Ecclesiastes 7, Eat right, exercise, die anyway. (8/20/13)
My youngest son had a tee-shirt with the message, “Eat Right, Exercise, Die Anyway.” I urge you to eat right and exercise; however, I am confident that you will die anyway. The Preacher gives us the same message: being wise is better than being foolish, but no matter what you do, you’re going to die.
Ecclesiastes 8, Nobody knows anything; just enjoy life. (8/21/13)
The Preacher makes a good point: it’s hard to understand the mind of God. Our situation is even worse than an ant who tries to understand your mind or mine. Our minds are just too big and complex for the ant to grasp, and the gap between our minds and God’s mind is even greater. Fortunately, we can come to understand the love
of God, and that’s enough. Love God, love your neighbor, and enjoy life.
Ecclesiastes 9, Life is short and then you die. (8/22/13)
A prominent Old Testament idea is that if you live a righteous life before God, you will live a long time, have many children, and be wealthy. As much as we would like this to be true, it ain’t necessarily so. The Preacher noticed that good people and bad people die at about the same rate, and he spent a fair amount of time complaining about it.
Ecclesiastes 10, Wisdom and folly in the work place (8/23/13)
The Preacher has a few things to say about wisdom and folly in the work place, primarily that you should follow proper safety procedures and not be a workaholic. The Preacher and Abraham Lincoln think the same think about foolish speech: “Better to remain silent and be thought a fool than to speak out and remove all doubt.”
I once said to my boss that I was in charge of unfounded optimism, and he was in charge of unfounded pessimism. What I have noticed about Ecclesiastes is that it is full of proverbs; however, the book of Proverbs has an overall positive view of the world, while the book of Ecclesiastes has an overall negative view of the world.

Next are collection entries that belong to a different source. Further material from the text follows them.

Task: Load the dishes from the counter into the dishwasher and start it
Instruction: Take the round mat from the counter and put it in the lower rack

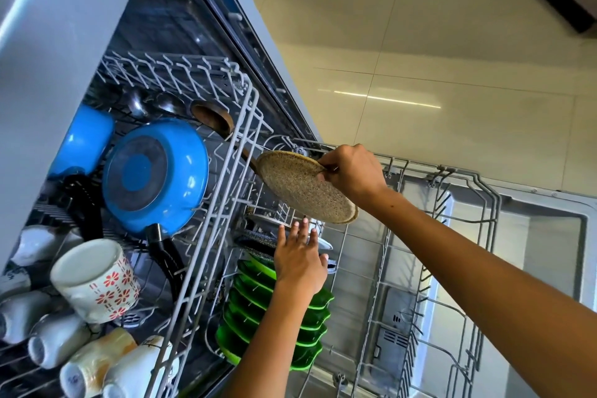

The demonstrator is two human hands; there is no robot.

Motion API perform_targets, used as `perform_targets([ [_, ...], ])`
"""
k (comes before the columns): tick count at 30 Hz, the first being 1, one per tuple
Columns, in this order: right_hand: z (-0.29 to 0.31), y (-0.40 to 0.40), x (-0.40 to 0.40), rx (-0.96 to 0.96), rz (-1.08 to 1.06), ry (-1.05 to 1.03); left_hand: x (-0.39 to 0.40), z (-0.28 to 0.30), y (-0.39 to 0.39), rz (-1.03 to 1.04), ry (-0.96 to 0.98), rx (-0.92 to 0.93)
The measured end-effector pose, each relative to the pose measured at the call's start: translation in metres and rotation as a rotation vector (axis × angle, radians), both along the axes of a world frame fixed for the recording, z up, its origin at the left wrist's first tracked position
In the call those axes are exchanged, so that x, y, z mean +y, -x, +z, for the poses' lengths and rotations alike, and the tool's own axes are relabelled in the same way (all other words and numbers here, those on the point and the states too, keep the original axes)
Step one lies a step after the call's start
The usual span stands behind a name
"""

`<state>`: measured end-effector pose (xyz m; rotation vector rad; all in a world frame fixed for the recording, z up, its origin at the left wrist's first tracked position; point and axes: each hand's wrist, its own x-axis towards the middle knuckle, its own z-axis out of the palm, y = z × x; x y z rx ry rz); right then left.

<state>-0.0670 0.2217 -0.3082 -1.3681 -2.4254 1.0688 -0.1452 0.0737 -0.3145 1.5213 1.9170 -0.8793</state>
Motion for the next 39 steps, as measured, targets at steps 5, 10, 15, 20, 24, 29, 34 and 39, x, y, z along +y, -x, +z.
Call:
perform_targets([
  [5, 0.0, 0.0, -0.002, 0.012, -0.003, 0.02, -0.002, 0.0, -0.001, -0.007, -0.028, 0.009],
  [10, -0.017, 0.001, -0.013, -0.043, 0.027, 0.027, -0.005, 0.001, -0.002, -0.019, -0.048, 0.023],
  [15, -0.034, -0.001, -0.028, -0.1, 0.045, 0.013, -0.006, 0.0, -0.001, -0.018, -0.067, 0.017],
  [20, -0.038, -0.006, -0.035, -0.137, 0.058, 0.027, -0.01, -0.001, -0.002, -0.02, -0.088, 0.016],
  [24, -0.026, -0.001, -0.03, -0.073, -0.033, -0.016, -0.011, -0.003, -0.001, -0.029, -0.106, 0.011],
  [29, -0.019, 0.003, -0.017, -0.032, -0.051, 0.02, -0.011, -0.004, 0.0, -0.024, -0.106, 0.01],
  [34, -0.024, 0.006, -0.018, -0.023, -0.014, -0.019, -0.01, -0.004, 0.001, -0.025, -0.1, 0.006],
  [39, -0.047, 0.015, -0.036, -0.132, 0.111, -0.04, -0.01, -0.004, 0.0, -0.027, -0.099, 0.009],
])
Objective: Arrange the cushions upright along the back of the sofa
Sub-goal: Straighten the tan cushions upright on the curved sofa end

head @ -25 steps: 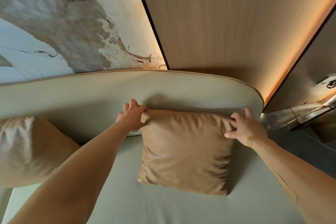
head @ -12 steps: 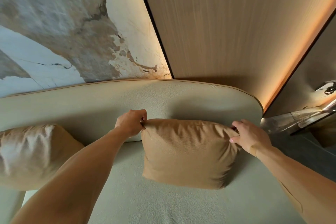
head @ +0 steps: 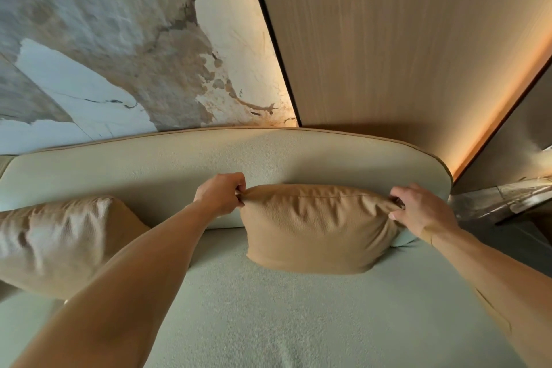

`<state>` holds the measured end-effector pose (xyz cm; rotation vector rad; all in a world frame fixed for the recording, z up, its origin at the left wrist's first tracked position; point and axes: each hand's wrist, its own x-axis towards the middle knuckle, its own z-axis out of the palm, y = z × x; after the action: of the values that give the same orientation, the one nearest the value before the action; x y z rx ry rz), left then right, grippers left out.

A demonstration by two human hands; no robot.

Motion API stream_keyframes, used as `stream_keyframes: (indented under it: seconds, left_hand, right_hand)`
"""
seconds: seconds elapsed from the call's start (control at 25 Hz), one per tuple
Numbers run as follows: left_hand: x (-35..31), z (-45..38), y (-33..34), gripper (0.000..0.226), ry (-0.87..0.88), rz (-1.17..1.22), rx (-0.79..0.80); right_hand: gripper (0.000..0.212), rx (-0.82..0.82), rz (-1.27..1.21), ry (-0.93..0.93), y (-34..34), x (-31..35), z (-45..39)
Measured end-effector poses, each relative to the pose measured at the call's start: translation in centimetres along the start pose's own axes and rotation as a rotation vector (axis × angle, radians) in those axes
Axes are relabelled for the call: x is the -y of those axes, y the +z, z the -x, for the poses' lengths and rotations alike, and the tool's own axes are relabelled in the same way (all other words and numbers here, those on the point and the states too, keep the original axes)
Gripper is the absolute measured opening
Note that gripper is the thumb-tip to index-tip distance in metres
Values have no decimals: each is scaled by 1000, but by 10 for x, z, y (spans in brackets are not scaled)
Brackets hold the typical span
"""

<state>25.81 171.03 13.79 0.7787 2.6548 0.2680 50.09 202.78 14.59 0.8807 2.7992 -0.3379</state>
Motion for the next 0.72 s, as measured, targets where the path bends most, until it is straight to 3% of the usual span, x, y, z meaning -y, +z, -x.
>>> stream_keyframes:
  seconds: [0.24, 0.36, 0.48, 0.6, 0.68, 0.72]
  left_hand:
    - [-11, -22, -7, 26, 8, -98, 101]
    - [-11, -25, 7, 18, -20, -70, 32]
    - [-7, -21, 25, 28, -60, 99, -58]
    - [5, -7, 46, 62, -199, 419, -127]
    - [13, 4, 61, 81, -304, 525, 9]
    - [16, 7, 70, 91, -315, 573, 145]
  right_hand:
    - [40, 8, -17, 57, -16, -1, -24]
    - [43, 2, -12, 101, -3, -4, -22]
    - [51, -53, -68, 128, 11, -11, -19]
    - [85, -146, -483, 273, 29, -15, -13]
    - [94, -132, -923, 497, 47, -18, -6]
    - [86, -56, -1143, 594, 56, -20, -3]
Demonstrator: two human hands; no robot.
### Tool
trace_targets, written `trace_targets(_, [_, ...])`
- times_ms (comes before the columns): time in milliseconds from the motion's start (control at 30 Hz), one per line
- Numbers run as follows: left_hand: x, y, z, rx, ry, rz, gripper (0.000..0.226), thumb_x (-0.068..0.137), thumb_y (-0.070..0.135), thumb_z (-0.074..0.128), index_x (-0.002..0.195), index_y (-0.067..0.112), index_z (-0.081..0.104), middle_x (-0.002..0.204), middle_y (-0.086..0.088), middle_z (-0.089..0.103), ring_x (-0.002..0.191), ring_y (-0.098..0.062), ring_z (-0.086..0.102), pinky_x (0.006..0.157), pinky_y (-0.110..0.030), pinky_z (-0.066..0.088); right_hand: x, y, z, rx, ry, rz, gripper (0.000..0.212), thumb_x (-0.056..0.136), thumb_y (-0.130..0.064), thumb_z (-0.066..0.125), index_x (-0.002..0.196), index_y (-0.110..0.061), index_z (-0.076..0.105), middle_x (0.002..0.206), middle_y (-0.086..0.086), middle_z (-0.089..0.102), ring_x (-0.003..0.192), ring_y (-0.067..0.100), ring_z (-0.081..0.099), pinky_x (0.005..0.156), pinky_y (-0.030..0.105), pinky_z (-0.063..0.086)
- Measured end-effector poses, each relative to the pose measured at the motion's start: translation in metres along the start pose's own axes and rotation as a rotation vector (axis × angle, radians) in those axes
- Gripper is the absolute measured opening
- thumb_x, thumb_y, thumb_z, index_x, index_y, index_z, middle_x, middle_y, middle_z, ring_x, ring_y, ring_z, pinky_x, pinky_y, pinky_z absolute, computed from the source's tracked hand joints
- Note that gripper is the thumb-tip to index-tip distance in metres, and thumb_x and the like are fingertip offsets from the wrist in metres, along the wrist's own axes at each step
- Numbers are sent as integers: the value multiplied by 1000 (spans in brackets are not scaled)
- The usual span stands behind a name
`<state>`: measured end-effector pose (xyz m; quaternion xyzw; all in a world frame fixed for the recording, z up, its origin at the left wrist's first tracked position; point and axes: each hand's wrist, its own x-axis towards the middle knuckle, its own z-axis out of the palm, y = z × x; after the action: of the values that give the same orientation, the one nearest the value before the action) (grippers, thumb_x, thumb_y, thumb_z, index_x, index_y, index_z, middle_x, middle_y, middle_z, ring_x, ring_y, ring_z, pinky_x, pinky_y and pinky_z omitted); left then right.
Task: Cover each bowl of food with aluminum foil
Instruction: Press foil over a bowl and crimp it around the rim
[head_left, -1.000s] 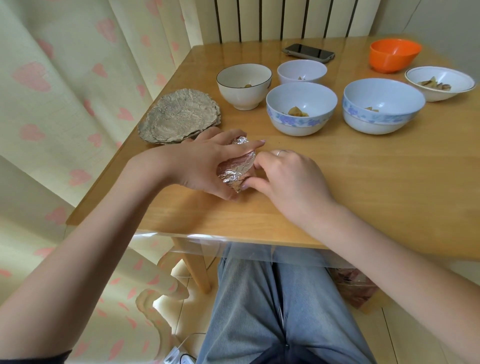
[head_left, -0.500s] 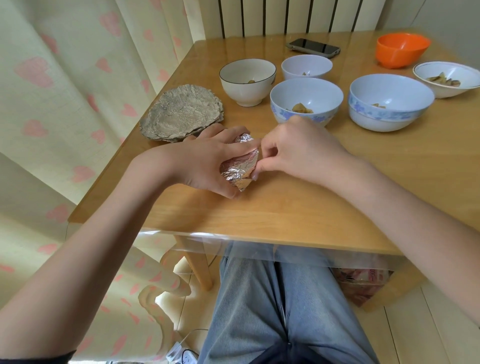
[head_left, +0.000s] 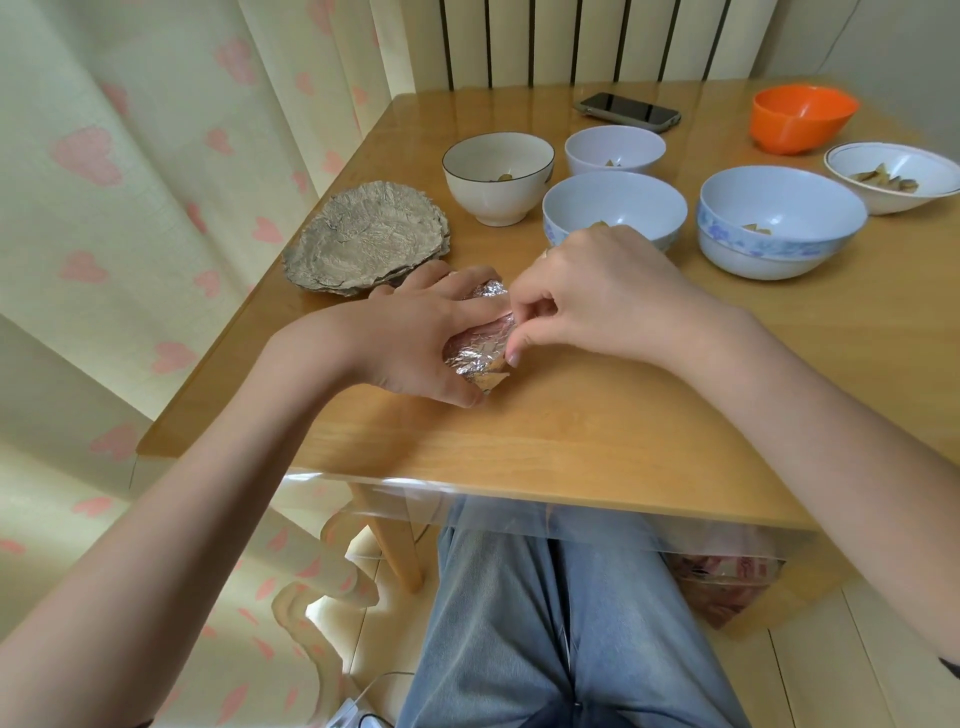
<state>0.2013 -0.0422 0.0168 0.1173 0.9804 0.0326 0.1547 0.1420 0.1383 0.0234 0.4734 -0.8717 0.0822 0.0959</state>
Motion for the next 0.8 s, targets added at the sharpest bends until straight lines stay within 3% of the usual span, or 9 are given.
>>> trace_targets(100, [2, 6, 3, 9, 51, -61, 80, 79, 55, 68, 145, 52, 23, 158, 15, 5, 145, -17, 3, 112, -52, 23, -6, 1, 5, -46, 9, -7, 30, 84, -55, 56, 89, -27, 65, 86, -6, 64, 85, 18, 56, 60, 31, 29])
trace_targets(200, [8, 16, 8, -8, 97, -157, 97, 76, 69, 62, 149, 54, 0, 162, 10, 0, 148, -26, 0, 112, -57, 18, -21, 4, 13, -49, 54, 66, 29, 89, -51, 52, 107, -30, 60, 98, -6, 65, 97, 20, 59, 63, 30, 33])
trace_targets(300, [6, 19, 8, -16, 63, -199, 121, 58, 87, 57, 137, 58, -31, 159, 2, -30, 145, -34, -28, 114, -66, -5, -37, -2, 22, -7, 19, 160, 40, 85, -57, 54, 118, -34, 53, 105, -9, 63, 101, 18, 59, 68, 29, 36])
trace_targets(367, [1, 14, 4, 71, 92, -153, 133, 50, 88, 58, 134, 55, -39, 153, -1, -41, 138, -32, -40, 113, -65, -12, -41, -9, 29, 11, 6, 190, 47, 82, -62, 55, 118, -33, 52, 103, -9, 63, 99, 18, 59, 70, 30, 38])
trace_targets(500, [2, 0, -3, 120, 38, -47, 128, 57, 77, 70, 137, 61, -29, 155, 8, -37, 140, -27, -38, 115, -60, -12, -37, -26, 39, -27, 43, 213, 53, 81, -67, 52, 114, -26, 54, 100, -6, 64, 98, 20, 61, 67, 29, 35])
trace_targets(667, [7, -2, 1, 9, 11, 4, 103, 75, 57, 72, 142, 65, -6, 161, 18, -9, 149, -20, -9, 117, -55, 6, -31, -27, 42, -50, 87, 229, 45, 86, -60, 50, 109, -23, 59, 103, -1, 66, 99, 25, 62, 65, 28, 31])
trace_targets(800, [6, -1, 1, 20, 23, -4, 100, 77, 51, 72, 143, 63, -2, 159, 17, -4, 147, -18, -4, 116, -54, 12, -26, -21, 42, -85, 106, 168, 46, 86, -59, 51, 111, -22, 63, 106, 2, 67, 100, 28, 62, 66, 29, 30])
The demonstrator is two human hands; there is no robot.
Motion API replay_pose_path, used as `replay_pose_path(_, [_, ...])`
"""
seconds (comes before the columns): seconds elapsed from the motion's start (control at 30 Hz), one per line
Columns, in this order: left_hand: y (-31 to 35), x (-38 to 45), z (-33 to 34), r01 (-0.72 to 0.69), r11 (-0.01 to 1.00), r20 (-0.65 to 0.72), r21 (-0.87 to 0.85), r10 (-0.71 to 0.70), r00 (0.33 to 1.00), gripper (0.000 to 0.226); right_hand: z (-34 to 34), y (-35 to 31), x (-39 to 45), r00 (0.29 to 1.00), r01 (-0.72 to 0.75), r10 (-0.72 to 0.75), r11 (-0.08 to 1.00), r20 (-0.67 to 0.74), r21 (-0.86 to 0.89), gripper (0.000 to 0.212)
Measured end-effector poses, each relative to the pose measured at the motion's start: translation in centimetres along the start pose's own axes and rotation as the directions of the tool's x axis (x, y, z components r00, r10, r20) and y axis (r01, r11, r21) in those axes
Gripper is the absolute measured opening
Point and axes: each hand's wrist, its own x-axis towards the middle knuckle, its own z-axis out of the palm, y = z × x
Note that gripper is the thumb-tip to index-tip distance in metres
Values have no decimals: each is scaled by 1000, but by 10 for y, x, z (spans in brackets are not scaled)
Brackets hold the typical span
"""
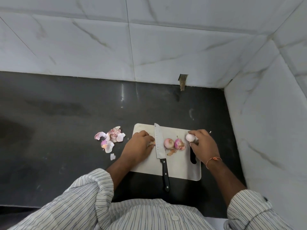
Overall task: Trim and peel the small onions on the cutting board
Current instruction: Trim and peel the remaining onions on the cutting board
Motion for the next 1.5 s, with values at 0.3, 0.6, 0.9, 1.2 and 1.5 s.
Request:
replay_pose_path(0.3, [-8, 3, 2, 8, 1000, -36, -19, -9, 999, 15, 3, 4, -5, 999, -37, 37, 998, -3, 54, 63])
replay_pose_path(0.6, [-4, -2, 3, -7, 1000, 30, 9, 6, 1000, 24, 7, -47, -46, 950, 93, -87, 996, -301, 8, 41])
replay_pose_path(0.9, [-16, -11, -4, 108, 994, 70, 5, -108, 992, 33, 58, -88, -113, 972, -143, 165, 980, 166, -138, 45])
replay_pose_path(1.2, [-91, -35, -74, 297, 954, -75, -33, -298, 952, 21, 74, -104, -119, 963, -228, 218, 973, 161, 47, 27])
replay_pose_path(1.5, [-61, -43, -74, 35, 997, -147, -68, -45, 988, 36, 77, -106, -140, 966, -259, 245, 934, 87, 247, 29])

Ecclesiastes 11, Make hay while the sun shines. (8/26/13)
The Preacher rather gloomily tells us to get as much done today as possible, because things are bound to go wrong tomorrow.
Ecclesiastes 12, Remember your creator before you lose your sight and hearing. (8/27/13)
This is the last day of our study of Ecclesiastes, and it happens to be my favorite chapter. I only understand it because Harley Swiggum explained
it to us back in the previous century when I went to the Bethel workshop in Madison, Wisconsin. He used it as an example of the way the Hebrew writers used concrete language to present an abstract message.
The Good News version is fairly clear – but only because the translators have added or changed important words! I strongly encourage you to compare this translation verse by verse with the one you ordinarily read. You’ll probably see that your version (unless it is the Good News) is a little puzzling.
What has all this stuff in vss. 2 - 6 got to do with remembering your creator while you are young? You change as you get older, that’s what. For example, you can’t see as well. The Preacher doesn’t say, “You won’t be able to see as well.” He says, “Lights will grow dim.” The Good News translators make that clear by adding the words for you
. They change phrases like “the grinders cease because they are few” to “your teeth will be too few to chew your food.” Since Harley explained the metaphors to us, I like the original version much better. Never be afraid of footnotes or commentaries.